— Task to complete —
Search the material below for "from" and copy every line where it occurs.

— Dataset extract —
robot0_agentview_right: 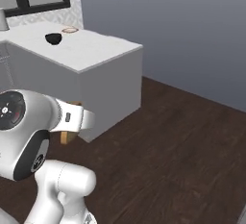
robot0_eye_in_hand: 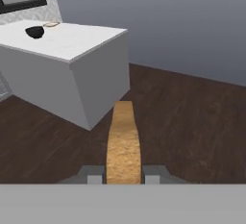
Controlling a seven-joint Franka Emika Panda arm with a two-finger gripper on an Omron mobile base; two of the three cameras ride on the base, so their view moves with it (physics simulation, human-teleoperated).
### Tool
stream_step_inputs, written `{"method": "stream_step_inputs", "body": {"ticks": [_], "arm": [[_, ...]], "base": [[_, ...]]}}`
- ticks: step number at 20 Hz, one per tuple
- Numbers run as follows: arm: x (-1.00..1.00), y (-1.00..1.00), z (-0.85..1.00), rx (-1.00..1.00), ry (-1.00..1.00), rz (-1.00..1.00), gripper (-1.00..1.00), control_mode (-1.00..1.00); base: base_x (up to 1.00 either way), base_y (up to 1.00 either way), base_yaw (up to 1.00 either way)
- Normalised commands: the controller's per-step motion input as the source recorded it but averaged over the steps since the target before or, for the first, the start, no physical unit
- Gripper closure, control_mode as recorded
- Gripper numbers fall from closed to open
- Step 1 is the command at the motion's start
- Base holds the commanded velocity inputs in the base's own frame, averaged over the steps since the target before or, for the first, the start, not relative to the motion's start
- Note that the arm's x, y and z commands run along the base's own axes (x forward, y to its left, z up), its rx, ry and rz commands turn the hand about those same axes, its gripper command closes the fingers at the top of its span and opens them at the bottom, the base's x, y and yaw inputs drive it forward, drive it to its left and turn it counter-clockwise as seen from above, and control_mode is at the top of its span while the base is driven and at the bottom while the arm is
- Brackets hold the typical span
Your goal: Start the toaster. Once the lever pops up, take the bread to the plate on the dining counter.
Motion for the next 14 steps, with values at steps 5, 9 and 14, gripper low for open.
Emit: {"method": "stream_step_inputs", "body": {"ticks": [5,9,14], "arm": [[0.00,0.00,0.00,0.00,0.00,0.00,1.00,1.00],[0.00,0.00,0.00,0.00,0.00,0.00,1.00,1.00],[0.00,0.00,0.00,0.00,0.00,0.00,1.00,1.00]], "base": [[1.00,0.10,-0.01],[1.00,0.03,-0.01],[1.00,0.00,-0.01]]}}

— Your solution —
- Gripper numbers fall from closed to open
- Note that the arm's x, y and z commands run along the base's own axes (x forward, y to its left, z up), its rx, ry and rz commands turn the hand about those same axes, its gripper command closes the fingers at the top of its span and opens them at the bottom, the base's x, y and yaw inputs drive it forward, drive it to its left and turn it counter-clockwise as seen from above, and control_mode is at the top of its span while the base is driven and at the bottom while the arm is

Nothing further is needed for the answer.